Bolivia and Argentina in practice
The paper leans on real-world observations as much as on the model itself. In Bolivia, airport retailers have been pricing goods in USDT since June 9, 2025, while still accepting dollars and bolivianos in cash. In Argentina, residents have used underground "crypto caves" for years to trade pesos for dollar stablecoins at rates closer to the real market than the official one.
Both examples point to the same thing. When a government artificially holds the exchange rate far from market levels, people find their own way to see the true dollar price. A stablecoin just makes that process faster and more visible.
The Financial Stability Board, or FSB, warned about similar risks back on March 24. Dollar stablecoins, in its assessment, can reinforce currency substitution, weaken central banks' monetary policy, and make it easier to sidestep capital-flow controls in emerging economies.
Economists have tracked similar patterns before in Turkey, Lebanon, and Nigeria, where residents shifted to dollar stablecoins whenever inflation spiked or the local currency devalued. Tan's paper is the first to offer a formal model of exactly why that happens.
What does this mean for markets with currency controls?

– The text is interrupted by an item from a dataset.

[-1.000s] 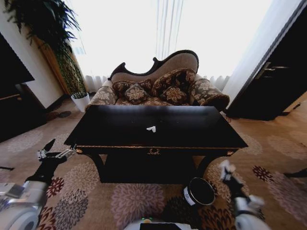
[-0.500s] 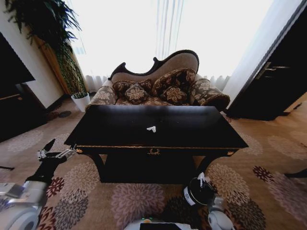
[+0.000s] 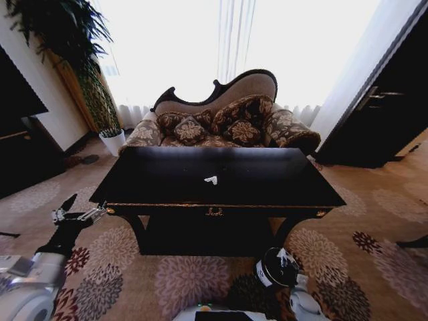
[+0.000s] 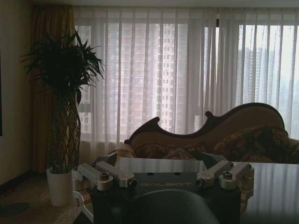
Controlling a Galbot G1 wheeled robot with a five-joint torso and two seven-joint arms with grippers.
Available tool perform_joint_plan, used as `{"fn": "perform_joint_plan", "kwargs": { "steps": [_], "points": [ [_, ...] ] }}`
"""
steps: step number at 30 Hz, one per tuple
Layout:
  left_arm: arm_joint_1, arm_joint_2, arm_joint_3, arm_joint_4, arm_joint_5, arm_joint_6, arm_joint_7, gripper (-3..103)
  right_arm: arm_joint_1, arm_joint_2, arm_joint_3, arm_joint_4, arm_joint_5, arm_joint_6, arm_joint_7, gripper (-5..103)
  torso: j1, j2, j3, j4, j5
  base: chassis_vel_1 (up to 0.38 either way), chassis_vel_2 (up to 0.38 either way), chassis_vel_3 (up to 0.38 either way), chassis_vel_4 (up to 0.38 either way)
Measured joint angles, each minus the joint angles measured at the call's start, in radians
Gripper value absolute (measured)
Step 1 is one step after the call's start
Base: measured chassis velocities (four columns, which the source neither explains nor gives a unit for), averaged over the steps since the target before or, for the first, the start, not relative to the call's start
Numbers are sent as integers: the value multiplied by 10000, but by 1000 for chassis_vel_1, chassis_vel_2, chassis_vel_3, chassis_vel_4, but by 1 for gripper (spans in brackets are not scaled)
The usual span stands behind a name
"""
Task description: Move to the front of the table and place the trash on the table into the trash bin.
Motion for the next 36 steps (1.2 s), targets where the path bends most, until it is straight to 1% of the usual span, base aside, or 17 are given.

Ukraine also operates under a managed exchange rate and NBU restrictions on buying foreign currency, so the paper's logic won't feel like a textbook exercise to readers here. The hryvnia is officially quoted within a set band, while cash and non-cash rates for the dollar or USDT for hryvnia often diverge from the bank rate by a few percentage points.
For an everyday user, the paper's conclusion is practical. A stablecoin offers a fast, convenient channel to a dollar-denominated asset when official channels are limited or slow. But that same channel can turn into a channel for mass exit from the local currency during a sharp shock. Regulators in similar economies are unlikely to leave this topic alone for long.
The gap between the official rate and the P2P market rate isn't an anomaly. It's a built-in feature of any economy with currency controls. Stablecoins just made that gap visible to everyone, not only to people with access to insider information.
The IMF isn't proposing specific bans yet, only drawing central banks' attention to the mechanism itself. The next move most likely belongs to national regulators, including the ones already watching stablecoin rates in their own markets. Kurslog will keep tracking how research like this shapes regulatory decisions across countries, since those decisions set the rules for millions of P2P exchange users. Until formal rules arrive, the gap between the official and market rate remains the indicator worth watching, and it's users themselves who should watch it closest.